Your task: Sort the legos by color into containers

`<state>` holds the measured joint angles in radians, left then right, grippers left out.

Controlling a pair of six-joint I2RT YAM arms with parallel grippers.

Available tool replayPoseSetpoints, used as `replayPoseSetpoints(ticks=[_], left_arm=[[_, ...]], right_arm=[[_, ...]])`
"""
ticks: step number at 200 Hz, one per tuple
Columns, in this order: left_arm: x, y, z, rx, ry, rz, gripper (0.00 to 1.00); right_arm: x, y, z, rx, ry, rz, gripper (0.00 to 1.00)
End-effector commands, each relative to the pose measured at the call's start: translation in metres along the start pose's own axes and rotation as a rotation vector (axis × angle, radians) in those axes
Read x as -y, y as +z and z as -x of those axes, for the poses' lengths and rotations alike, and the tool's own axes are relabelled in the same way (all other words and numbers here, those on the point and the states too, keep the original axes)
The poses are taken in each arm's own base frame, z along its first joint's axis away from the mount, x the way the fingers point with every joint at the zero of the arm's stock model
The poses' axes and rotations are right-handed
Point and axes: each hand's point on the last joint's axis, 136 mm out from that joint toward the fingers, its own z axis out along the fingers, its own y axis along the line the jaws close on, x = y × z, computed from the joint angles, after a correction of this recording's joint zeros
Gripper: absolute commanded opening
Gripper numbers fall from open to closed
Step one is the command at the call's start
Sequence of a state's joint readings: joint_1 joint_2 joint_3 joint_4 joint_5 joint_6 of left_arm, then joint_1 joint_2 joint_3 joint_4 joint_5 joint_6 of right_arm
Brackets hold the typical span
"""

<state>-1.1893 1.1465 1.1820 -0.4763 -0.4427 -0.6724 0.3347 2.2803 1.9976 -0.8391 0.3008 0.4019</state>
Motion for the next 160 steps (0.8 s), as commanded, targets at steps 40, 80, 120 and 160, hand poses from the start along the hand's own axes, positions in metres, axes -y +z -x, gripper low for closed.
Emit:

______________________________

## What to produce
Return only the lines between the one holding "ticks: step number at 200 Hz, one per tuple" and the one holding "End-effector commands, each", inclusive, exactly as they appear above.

## Solved exercise
ticks: step number at 200 Hz, one per tuple
Columns, in this order: left_arm: x, y, z, rx, ry, rz, gripper (0.00 to 1.00); right_arm: x, y, z, rx, ry, rz, gripper (0.00 to 1.00)
End-effector commands, each relative to the pose measured at the call's start: translation in metres along the start pose's own axes and rotation as a rotation vector (axis × angle, radians) in those axes

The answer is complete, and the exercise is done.